Para que se produzca la integración de la pérdida —lo que la literatura psicológica llama "construcción de sentido"— un padre necesita varias cosas a la vez. Necesita sentir que su duelo es visto y reconocido, que no se lo pasa por alto a toda prisa. Necesita espacios en los que sea lícito hablar de su hijo: no para administrar ese recuerdo, sino para mantenerlo vivo. Necesita, en algún momento, descubrir que su amor por el hijo no desaparece cuando ya no está sufriendo de manera aguda —que el amor sobrevive a la fase aguda del duelo y se convierte en algo que uno lleva consigo, no en algo que lo aplasta—.

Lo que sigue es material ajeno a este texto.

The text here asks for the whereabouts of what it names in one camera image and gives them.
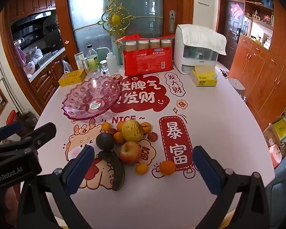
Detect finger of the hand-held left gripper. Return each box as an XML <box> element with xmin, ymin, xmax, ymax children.
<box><xmin>5</xmin><ymin>123</ymin><xmax>57</xmax><ymax>152</ymax></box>
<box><xmin>0</xmin><ymin>121</ymin><xmax>23</xmax><ymax>146</ymax></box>

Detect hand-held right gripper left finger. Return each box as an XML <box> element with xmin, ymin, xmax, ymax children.
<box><xmin>17</xmin><ymin>145</ymin><xmax>96</xmax><ymax>229</ymax></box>

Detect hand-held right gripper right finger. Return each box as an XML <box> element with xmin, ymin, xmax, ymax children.
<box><xmin>193</xmin><ymin>145</ymin><xmax>280</xmax><ymax>229</ymax></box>

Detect dark green long avocado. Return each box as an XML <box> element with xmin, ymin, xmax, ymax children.
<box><xmin>98</xmin><ymin>150</ymin><xmax>125</xmax><ymax>191</ymax></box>

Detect large orange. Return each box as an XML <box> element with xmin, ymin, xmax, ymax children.
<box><xmin>160</xmin><ymin>160</ymin><xmax>176</xmax><ymax>176</ymax></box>

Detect red apple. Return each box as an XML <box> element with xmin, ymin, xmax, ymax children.
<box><xmin>119</xmin><ymin>141</ymin><xmax>142</xmax><ymax>164</ymax></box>

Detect pink glass bowl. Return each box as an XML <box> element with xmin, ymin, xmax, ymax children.
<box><xmin>61</xmin><ymin>75</ymin><xmax>122</xmax><ymax>120</ymax></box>

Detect yellow-green pear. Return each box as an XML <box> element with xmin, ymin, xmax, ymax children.
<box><xmin>121</xmin><ymin>120</ymin><xmax>144</xmax><ymax>142</ymax></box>

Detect orange with leaf stem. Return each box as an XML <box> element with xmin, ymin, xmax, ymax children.
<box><xmin>140</xmin><ymin>122</ymin><xmax>152</xmax><ymax>134</ymax></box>

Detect red bucket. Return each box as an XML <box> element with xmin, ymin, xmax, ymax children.
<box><xmin>6</xmin><ymin>110</ymin><xmax>18</xmax><ymax>126</ymax></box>

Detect printed table cover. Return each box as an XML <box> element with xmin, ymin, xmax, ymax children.
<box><xmin>35</xmin><ymin>70</ymin><xmax>276</xmax><ymax>229</ymax></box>

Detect wooden kitchen base cabinet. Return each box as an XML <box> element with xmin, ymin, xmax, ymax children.
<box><xmin>30</xmin><ymin>52</ymin><xmax>70</xmax><ymax>101</ymax></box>

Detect flat yellow box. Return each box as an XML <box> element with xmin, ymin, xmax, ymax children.
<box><xmin>58</xmin><ymin>69</ymin><xmax>87</xmax><ymax>87</ymax></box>

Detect clear plastic bag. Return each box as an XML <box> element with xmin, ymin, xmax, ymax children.
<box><xmin>62</xmin><ymin>60</ymin><xmax>73</xmax><ymax>74</ymax></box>

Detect pink basin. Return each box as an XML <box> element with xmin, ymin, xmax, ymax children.
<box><xmin>269</xmin><ymin>147</ymin><xmax>282</xmax><ymax>169</ymax></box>

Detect cardboard box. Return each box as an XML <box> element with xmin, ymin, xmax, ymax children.
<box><xmin>263</xmin><ymin>114</ymin><xmax>286</xmax><ymax>158</ymax></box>

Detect blue chair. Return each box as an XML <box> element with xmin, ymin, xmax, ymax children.
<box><xmin>268</xmin><ymin>157</ymin><xmax>286</xmax><ymax>229</ymax></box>

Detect small white carton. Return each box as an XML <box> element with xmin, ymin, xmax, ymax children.
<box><xmin>74</xmin><ymin>52</ymin><xmax>84</xmax><ymax>69</ymax></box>

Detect clear bottle with green label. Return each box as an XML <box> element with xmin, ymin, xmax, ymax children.
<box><xmin>86</xmin><ymin>44</ymin><xmax>100</xmax><ymax>73</ymax></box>

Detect grey round stool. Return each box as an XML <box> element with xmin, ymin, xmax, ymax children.
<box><xmin>227</xmin><ymin>77</ymin><xmax>246</xmax><ymax>96</ymax></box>

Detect yellow tissue box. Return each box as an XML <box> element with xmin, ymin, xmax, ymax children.
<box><xmin>190</xmin><ymin>65</ymin><xmax>218</xmax><ymax>87</ymax></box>

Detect white squeeze bottle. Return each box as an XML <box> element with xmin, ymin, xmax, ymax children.
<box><xmin>96</xmin><ymin>47</ymin><xmax>119</xmax><ymax>75</ymax></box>

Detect kitchen range hood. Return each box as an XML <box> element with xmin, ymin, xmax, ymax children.
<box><xmin>11</xmin><ymin>11</ymin><xmax>52</xmax><ymax>27</ymax></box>

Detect white countertop appliance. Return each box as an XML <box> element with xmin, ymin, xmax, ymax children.
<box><xmin>173</xmin><ymin>24</ymin><xmax>220</xmax><ymax>75</ymax></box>

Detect wooden shelf cabinet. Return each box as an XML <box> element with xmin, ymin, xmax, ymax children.
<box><xmin>229</xmin><ymin>0</ymin><xmax>286</xmax><ymax>129</ymax></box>

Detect frosted glass door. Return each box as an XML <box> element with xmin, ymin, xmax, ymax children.
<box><xmin>66</xmin><ymin>0</ymin><xmax>164</xmax><ymax>66</ymax></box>

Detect red pack of paper cups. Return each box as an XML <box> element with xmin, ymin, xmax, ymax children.
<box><xmin>116</xmin><ymin>35</ymin><xmax>175</xmax><ymax>77</ymax></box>

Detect white towel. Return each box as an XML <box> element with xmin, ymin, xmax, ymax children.
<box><xmin>181</xmin><ymin>24</ymin><xmax>227</xmax><ymax>56</ymax></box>

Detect gold door ornament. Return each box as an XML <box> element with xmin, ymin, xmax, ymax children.
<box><xmin>97</xmin><ymin>0</ymin><xmax>136</xmax><ymax>32</ymax></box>

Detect dark brown entrance door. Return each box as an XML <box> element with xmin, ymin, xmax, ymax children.
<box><xmin>223</xmin><ymin>0</ymin><xmax>245</xmax><ymax>71</ymax></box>

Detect red door decoration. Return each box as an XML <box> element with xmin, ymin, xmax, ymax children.
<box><xmin>231</xmin><ymin>3</ymin><xmax>243</xmax><ymax>18</ymax></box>

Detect wooden wall cabinets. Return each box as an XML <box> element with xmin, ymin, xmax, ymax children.
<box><xmin>8</xmin><ymin>0</ymin><xmax>56</xmax><ymax>22</ymax></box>

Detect silver door handle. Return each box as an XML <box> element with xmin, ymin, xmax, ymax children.
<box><xmin>169</xmin><ymin>10</ymin><xmax>176</xmax><ymax>32</ymax></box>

Esto es lo que quiere decir el documento de Aparecida cuando afirma que de la familia "recibimos la vida y la primera experiencia de amor y fe" [^2]. El amor entre un padre y su hijo no termina con la muerte. Desde una comprensión católica de la comunión de los santos, ese amor es reubicado —y reubicado, no borrado—.

Para los padres que te rodean

Si estás leyendo esto no como un padre en duelo, sino como alguien que quiere a uno: la investigación es clara en que los padres varones son los más propensos a ser pasados por alto en el acompañamiento pastoral tras la pérdida de un hijo. Francisco escribió que apartar la mirada de una familia en duelo "mostraría una falta de misericordia" y "cerraría la puerta a otros esfuerzos de evangelización" [^1]. El hombre que ha perdido a su hijo y no ha recibido la atención sostenida de nadie te necesita presente. No para resolver. No para explicar. Para quedarte.

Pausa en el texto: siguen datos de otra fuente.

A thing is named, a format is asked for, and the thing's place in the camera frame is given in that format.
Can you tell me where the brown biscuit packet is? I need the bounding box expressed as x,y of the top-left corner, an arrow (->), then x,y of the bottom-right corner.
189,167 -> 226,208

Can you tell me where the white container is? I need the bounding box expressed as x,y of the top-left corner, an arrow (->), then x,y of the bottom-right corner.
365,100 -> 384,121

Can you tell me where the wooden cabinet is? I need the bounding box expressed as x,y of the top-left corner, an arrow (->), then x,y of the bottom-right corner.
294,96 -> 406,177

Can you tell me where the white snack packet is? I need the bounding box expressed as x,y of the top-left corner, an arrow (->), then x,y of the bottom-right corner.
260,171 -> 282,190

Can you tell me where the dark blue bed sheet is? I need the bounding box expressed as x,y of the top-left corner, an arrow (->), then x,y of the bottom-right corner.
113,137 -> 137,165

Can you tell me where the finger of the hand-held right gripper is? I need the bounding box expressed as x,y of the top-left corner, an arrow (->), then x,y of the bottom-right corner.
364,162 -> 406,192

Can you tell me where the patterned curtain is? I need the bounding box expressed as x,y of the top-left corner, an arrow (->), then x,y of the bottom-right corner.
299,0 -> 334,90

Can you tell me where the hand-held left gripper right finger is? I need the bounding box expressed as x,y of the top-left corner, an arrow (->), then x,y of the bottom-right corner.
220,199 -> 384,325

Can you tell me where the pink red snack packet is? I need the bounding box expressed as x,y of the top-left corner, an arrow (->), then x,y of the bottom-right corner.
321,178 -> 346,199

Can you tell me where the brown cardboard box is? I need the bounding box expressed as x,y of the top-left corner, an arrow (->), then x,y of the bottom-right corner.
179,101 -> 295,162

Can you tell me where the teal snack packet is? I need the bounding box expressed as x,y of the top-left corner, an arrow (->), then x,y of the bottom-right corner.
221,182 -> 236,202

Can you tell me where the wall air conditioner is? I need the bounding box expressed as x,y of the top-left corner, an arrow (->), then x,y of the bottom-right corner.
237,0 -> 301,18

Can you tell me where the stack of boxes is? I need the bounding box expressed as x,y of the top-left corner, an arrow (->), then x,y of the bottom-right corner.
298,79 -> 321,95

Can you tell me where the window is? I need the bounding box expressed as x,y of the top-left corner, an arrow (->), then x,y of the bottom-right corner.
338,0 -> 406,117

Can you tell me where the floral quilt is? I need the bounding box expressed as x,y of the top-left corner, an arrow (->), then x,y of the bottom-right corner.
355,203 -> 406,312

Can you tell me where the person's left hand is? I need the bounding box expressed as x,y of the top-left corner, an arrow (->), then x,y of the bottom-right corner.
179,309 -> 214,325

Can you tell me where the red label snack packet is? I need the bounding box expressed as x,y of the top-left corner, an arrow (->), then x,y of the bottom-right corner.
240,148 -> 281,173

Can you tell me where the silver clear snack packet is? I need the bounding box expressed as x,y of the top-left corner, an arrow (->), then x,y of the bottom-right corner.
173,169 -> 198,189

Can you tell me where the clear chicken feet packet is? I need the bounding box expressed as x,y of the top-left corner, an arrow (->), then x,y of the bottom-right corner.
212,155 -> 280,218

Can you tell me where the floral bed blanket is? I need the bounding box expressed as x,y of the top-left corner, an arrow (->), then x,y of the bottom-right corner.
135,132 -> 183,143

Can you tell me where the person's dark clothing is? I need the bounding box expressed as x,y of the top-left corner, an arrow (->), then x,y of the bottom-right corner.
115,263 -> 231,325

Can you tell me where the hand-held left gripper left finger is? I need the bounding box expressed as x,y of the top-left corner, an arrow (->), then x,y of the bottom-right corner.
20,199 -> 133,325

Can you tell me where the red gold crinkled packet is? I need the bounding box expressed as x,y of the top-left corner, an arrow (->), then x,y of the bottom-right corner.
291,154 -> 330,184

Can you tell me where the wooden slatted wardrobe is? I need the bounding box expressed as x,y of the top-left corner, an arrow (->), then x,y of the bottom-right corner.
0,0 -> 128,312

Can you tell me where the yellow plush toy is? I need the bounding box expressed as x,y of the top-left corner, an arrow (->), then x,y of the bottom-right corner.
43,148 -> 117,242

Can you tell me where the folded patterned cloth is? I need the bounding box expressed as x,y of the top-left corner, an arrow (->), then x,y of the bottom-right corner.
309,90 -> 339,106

No supongas que está bien porque volvió al trabajo. No supongas que está sobrellevándolo porque no llora en público. Pregúntale por su hijo por su nombre. Menciona el nombre del hijo primero —los padres en duelo suelen decir que lo insoportable es el silencio en torno al nombre, la incomodidad social que lleva a la gente a hablar rodeando al hijo como si pronunciar su nombre pudiera romper algo—. No va a romper nada. Va a abrir algo.

Llevando esto adelante

El duelo complicado no es un fracaso moral, ni es una condena permanente. La revisión de Champion y Kilcullen apunta hacia un apoyo temprano, sostenido y especializado como el camino más eficaz —y ese apoyo funciona mejor cuando se integra con las otras dimensiones de la vida de un padre: su matrimonio, sus hijos que siguen aquí, su comunidad, su fe—.

Para el padre que lee esto y se reconoce en estas páginas: tu duelo es la forma de tu amor, y tu amor no está desordenado. La fe no te pide que hayas terminado de sufrir antes de que realmente hayas terminado de sufrir. Te pide que te dejes acompañar —por un buen consejero, por un sacerdote de confianza, por los hombres de tu vida que estén dispuestos a sentarse contigo en la incomodidad, y por un Dios que no apartó la mirada de la cruz—.

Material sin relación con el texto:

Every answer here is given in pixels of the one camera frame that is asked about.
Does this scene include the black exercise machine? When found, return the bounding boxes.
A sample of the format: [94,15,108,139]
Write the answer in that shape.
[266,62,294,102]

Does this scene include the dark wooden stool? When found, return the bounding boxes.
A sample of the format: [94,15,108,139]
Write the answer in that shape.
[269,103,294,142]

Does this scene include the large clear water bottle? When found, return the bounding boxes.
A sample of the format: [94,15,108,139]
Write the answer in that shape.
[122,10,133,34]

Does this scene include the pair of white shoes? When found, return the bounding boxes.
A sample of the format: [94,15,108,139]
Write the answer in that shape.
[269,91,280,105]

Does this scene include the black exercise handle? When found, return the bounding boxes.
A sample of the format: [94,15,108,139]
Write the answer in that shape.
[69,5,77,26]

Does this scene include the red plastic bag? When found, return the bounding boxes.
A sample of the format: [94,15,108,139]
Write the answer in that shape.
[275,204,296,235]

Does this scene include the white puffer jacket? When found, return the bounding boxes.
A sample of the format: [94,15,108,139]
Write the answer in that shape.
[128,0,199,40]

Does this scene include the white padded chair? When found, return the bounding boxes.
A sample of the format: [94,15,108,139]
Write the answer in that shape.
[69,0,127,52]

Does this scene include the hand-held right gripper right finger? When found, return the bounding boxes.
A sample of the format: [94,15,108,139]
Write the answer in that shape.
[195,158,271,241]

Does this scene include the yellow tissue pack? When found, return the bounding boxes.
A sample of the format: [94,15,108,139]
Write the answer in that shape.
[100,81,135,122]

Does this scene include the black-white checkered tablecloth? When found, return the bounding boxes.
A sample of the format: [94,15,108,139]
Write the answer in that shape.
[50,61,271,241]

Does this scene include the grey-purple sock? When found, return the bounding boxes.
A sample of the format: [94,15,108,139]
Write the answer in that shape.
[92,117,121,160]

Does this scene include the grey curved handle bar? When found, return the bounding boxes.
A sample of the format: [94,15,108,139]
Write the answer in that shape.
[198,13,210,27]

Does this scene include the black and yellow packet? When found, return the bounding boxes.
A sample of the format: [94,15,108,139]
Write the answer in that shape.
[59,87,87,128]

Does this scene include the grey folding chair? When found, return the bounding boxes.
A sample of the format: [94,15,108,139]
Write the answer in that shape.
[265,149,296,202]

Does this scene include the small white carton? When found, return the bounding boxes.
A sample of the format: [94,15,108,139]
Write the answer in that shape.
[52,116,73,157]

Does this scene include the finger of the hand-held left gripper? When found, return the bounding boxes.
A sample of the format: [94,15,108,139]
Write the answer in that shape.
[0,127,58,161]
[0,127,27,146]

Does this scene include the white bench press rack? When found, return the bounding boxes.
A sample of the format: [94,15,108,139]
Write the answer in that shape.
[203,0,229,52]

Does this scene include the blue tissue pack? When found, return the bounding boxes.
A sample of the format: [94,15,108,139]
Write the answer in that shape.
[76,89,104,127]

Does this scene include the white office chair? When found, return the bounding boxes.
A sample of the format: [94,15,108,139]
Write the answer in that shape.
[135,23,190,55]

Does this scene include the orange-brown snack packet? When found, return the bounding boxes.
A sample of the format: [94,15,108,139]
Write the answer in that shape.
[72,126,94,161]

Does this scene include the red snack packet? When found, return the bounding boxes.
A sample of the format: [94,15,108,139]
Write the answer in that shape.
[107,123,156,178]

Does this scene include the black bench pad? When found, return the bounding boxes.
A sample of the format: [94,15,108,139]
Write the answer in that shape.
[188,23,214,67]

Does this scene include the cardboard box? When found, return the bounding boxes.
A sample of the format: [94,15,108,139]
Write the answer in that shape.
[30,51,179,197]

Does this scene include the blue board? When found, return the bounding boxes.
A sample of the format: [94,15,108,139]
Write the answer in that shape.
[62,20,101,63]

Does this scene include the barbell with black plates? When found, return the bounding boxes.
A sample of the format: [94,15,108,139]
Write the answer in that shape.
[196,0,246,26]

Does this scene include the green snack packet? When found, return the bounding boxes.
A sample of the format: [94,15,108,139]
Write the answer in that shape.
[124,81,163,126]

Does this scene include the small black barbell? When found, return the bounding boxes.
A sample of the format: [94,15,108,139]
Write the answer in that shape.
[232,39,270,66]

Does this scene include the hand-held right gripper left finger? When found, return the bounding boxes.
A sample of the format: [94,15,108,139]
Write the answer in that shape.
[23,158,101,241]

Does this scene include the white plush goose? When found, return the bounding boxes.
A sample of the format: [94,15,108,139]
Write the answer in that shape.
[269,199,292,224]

San José, que amó con toda su vida a un hijo que le fue confiado, que huyó con él en el peligro y veló en silencio sus años de crecimiento, es un patrono digno de invocar. Él supo lo que es ser un padre cuyo corazón está ligado a un hijo. La Iglesia nos lo presenta no porque su vida estuviera exenta de angustia, sino porque su amor se mantuvo firme a través de lo que no podía controlar.

Tu hijo fue real. Tu amor por él fue real. El duelo es la prueba de ambas cosas. Y no tiene que quedarse atascado donde está.

Notas al pie

[^1]: Papa Francisco,Amoris Laetitia (2016). Las citas de este artículo se basan en el tratamiento que hace Francisco del duelo familiar y el acompañamiento pastoral en ese documento.

[^2]: Quinta Conferencia General del Episcopado Latinoamericano y del Caribe,Documento de Aparecida (2007), §300. El documento de Aparecida, que Francisco contribuyó a redactar como Arzobispo de Buenos Aires, sitúa a la familia como el lugar primario de transmisión de la vida y la fe.